L’arche Ecce Homo de la Via Dolorosa
Photo ©Wikimedia Commons/Kirschblut
Dans l’obscurité du Saint-Sépulcre
Après avoir été tour à tour détruit, reconstruit, incendié, rénové, le Saint-Sépulcre n’est plus l’édifice majestueux édifié par l’empereur Constantin en 326, ni même l’église grandiose construite par les Croisés. Aujourd’hui, la basilique est totalement imbriquée dans la ville. Impossible donc d’en faire le tour pour en apprécier le caractère monumental. Pire, à l’intérieur, le Saint-Sépulcre a été défiguré par les luttes intestines entre les Églises. L’espace est morcelé en une multitude de chapelles, de coins obscurs et de portes closes. La division de l’espace traduit celle du pouvoir entre les différentes communautés chrétiennes régnant sur ce lieu, au premier rang desquelles les franciscains, les Grecs orthodoxes et les Arméniens, suivis des Coptes, Syriaques et Éthiopiens. À l’entrée, la Pierre de l’Onction, l’une des parties communes de l’église. À droite, le Calvaire. à gauche, le Tombeau du Christ, vénéré par tant de croyants, est un simple édicule en pierre datant du XIXe siècle.Le tombeau d’origine a disparu lors de la destruction quasi-totale de l’édifice en 1009, par le Fatimide al-Hakim.
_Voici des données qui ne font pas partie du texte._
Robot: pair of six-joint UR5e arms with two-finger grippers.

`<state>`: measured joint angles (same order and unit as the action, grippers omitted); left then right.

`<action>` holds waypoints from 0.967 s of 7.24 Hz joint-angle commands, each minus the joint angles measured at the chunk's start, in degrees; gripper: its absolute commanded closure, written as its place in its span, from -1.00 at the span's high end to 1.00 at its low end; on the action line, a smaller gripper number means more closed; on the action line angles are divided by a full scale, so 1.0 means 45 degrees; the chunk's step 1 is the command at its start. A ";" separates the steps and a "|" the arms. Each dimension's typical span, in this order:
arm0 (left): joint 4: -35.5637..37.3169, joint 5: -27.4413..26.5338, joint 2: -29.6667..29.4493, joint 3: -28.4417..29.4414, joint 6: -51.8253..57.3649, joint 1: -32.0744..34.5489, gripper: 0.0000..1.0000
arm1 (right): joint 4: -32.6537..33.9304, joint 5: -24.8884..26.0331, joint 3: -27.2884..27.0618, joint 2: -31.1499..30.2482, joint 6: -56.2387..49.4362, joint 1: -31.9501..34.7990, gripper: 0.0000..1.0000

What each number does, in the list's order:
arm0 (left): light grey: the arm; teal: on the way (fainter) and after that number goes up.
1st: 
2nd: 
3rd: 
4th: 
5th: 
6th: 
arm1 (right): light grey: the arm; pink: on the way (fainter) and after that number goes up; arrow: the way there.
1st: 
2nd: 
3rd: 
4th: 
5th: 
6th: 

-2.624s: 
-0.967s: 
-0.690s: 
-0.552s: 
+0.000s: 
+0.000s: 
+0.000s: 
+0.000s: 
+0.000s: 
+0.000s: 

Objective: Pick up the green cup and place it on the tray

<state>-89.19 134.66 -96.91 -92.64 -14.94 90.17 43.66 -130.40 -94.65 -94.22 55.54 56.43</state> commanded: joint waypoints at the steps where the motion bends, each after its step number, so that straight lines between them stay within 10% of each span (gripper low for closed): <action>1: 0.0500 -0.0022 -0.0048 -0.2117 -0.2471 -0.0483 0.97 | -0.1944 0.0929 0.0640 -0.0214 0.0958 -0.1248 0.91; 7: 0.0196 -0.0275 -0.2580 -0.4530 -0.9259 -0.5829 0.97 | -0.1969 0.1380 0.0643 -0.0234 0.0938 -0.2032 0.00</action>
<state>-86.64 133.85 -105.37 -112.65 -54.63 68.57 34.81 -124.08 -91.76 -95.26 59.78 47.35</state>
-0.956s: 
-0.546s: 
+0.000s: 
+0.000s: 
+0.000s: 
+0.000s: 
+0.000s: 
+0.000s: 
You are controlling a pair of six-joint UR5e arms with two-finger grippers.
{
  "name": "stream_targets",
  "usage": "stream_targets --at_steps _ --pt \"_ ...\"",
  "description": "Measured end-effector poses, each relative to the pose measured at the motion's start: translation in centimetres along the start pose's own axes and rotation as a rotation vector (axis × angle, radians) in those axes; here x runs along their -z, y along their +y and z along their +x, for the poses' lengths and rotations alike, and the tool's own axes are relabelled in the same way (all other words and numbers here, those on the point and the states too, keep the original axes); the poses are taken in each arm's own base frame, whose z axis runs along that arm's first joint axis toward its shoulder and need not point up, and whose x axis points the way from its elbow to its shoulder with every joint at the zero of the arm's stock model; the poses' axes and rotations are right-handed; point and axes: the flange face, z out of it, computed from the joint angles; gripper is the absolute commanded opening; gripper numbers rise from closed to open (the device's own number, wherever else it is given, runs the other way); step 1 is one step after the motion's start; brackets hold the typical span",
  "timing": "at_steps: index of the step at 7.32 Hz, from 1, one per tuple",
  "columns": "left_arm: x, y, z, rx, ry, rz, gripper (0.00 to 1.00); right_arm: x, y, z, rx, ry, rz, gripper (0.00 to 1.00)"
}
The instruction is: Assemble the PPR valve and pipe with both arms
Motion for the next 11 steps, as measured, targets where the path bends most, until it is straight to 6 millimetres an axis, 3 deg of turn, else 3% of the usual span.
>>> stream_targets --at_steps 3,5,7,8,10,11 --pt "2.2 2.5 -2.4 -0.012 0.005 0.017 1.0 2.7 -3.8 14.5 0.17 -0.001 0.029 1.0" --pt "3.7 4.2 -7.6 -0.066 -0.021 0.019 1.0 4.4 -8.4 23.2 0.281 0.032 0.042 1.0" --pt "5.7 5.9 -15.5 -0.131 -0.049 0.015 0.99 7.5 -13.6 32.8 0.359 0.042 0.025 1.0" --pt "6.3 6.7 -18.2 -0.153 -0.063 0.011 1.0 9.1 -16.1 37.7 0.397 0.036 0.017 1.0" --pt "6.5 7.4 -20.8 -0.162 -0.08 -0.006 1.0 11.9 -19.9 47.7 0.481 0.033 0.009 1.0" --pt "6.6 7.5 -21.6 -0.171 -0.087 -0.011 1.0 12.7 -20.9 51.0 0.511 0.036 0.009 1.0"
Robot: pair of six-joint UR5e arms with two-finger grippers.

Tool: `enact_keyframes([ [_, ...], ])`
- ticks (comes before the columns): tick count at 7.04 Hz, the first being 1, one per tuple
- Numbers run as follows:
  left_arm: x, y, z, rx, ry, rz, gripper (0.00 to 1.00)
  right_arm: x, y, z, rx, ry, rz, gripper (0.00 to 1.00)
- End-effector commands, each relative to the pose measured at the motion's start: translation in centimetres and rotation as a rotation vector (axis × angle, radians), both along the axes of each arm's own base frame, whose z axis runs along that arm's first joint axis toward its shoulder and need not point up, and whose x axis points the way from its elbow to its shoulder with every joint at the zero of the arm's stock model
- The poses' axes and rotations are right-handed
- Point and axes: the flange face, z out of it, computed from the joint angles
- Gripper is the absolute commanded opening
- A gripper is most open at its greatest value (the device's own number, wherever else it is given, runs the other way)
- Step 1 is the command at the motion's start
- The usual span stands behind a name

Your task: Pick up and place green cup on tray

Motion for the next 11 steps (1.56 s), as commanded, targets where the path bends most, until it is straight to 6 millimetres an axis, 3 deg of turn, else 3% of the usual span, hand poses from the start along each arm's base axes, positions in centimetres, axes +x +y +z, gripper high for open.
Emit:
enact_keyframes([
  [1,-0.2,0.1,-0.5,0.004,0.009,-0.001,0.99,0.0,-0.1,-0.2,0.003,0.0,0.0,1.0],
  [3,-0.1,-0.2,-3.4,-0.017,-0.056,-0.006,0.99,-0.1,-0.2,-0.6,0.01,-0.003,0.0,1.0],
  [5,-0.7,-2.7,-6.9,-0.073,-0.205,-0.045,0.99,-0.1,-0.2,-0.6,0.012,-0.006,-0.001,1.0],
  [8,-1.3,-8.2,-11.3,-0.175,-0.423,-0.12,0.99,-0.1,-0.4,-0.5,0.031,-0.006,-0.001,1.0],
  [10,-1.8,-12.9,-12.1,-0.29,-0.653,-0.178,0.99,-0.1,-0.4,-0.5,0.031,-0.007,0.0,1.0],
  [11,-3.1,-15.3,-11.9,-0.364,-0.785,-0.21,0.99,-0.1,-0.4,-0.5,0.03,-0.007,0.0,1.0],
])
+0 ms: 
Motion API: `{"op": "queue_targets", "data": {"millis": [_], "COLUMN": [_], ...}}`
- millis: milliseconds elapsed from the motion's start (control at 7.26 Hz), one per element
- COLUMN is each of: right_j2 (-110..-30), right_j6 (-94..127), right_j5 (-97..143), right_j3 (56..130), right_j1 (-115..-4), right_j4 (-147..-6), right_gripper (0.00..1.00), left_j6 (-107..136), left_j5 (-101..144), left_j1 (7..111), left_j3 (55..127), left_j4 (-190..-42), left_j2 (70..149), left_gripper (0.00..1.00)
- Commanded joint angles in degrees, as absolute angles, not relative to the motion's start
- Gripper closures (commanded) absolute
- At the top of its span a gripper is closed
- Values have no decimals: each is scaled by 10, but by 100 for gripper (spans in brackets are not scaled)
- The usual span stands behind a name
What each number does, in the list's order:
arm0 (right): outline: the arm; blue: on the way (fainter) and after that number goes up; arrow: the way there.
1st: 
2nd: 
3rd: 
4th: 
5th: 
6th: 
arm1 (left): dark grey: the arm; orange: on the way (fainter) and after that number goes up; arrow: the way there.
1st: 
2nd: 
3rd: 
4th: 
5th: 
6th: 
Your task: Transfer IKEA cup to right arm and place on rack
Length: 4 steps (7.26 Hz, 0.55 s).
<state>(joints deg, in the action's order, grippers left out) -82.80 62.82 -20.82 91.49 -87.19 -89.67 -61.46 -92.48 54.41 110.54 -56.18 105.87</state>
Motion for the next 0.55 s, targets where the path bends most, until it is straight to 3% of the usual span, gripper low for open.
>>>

Église du Saint-Sépulcre Photo
Longtemps, Jérusalem est restée confinée à l’intérieur de ses murailles. C’est tardivement, dans la seconde moitié du XIXe siècle, que la population trop nombreuse commence à bâtir hors les murs et que la ville moderne émerge peu à peu sur les collines environnantes. Les juifs, majoritaires à Jérusalem dès 1870 (ils représentent en 2009 près des deux tiers d’une population de sept cent soixante mille habitants), sont les premiers à s’aventurer hors de la vieille ville. Ils s’installent à l’ouest de la cité. Les Arabes musulmans vont faire de même au nord et les Arabes chrétiens au sud – ces derniers seront ainsi à mi-chemin entre Jérusalem et Bethléem, autre ville emblématique du christianisme.